:: RECORDED DATA ::
Content starts
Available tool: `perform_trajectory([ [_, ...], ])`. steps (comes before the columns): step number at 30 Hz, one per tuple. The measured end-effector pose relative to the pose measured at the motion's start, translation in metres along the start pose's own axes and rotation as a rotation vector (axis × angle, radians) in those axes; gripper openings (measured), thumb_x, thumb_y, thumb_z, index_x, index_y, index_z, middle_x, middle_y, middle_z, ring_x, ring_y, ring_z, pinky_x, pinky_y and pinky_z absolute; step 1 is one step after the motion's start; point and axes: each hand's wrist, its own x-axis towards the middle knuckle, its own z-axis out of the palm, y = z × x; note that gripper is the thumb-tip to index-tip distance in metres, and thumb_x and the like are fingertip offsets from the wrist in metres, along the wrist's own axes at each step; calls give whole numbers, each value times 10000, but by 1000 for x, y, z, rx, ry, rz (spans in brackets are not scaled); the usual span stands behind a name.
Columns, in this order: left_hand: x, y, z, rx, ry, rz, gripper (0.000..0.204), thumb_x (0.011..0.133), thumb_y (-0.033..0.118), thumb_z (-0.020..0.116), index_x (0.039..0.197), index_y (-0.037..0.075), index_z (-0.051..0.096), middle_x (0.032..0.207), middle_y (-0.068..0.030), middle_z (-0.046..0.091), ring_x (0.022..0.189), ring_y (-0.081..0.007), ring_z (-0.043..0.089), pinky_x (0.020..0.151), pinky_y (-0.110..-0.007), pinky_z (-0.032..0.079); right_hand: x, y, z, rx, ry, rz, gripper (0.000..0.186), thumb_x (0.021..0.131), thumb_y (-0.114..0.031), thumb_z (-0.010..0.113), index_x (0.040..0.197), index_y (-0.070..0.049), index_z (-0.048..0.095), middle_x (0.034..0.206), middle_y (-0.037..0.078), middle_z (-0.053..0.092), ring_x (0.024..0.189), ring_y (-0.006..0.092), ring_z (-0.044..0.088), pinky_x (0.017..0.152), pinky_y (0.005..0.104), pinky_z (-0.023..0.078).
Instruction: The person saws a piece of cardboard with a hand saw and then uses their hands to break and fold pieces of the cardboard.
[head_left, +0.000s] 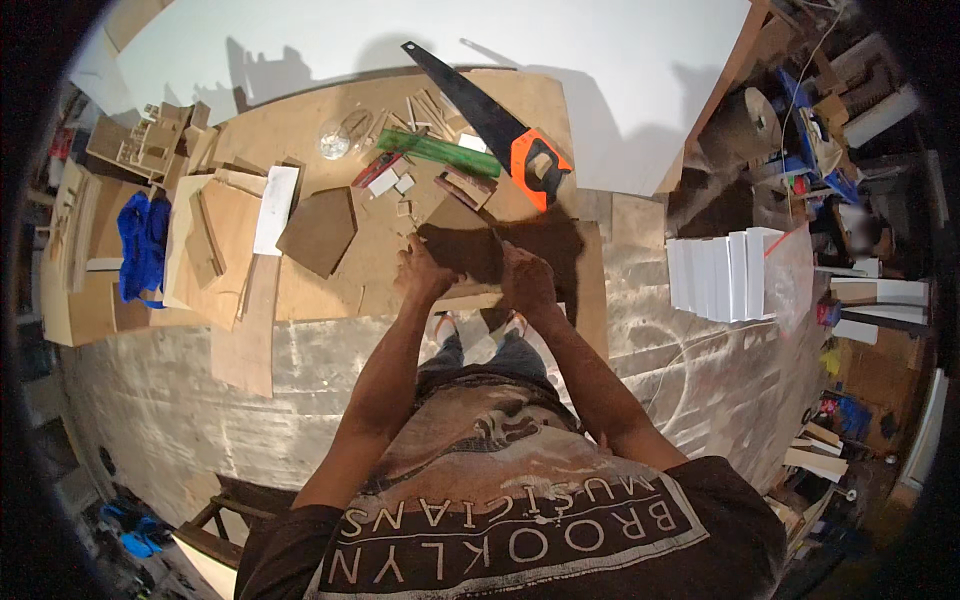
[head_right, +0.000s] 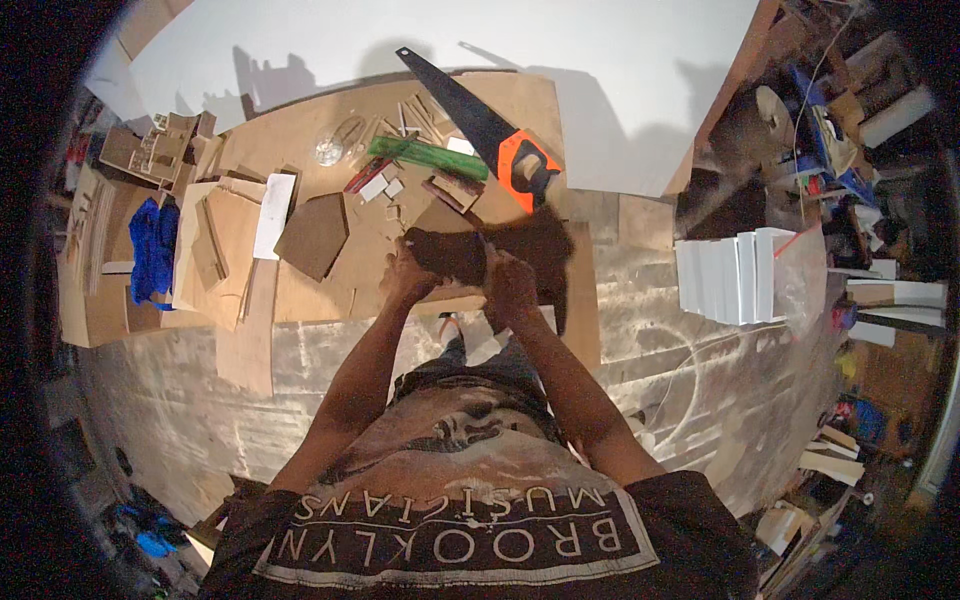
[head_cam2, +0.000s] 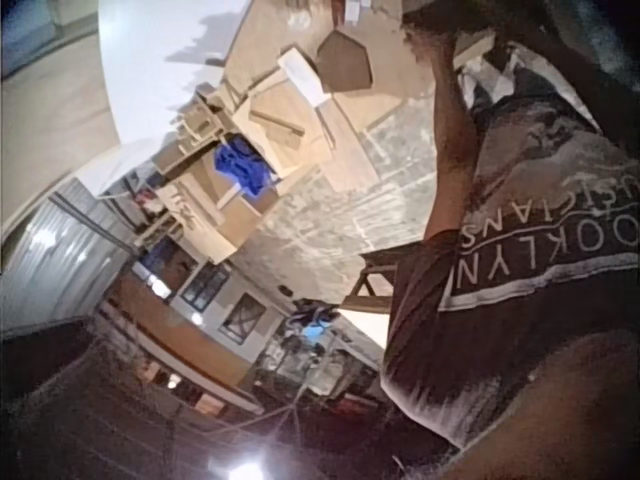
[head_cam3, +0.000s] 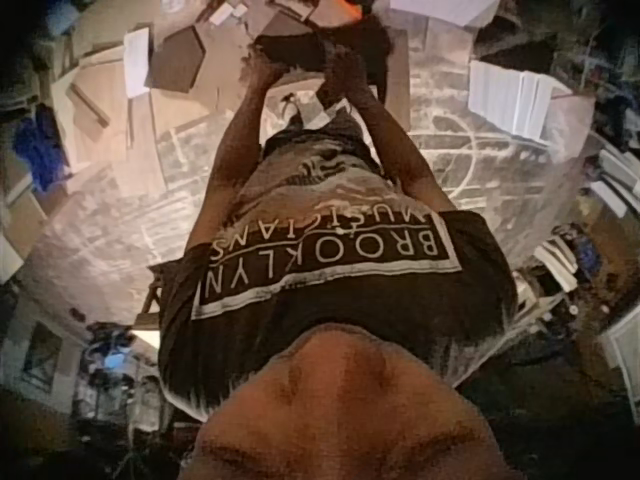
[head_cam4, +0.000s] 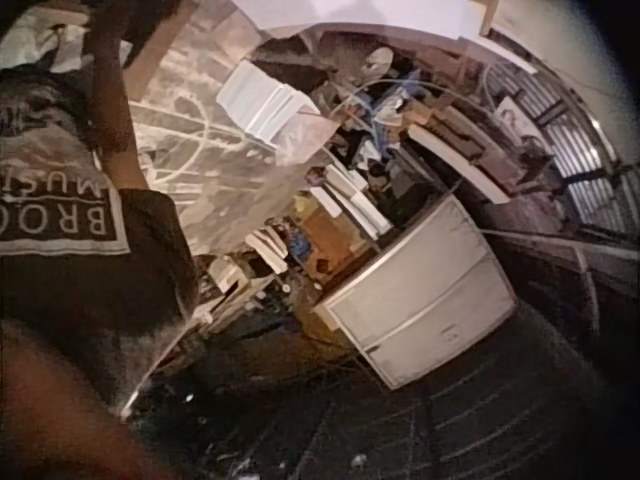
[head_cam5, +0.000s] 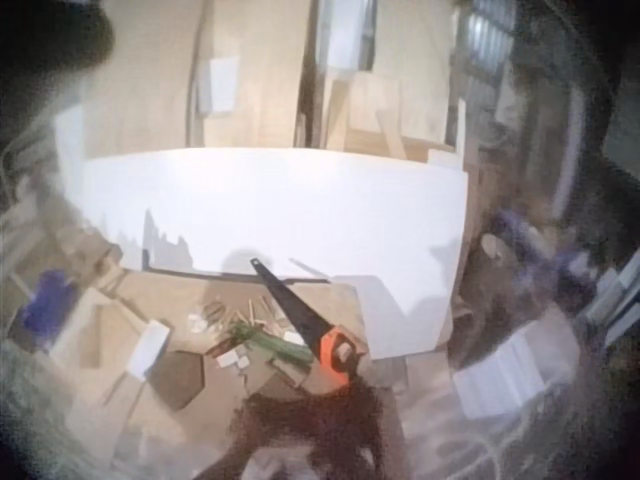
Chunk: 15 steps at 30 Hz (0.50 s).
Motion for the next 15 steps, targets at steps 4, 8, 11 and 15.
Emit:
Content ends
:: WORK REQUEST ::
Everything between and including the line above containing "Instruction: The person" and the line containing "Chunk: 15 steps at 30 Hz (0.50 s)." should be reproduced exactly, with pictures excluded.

:: EXERCISE RESPONSE ::
Instruction: The person saws a piece of cardboard with a hand saw and then uses their hands to break and fold pieces of the cardboard.
[head_left, +0.000s] 
[head_right, +0.000s] 
[head_cam2, +0.000s] 
[head_cam3, +0.000s] 
[head_cam4, +0.000s] 
[head_cam5, +0.000s] 
Chunk: 15 steps at 30 Hz (0.50 s).

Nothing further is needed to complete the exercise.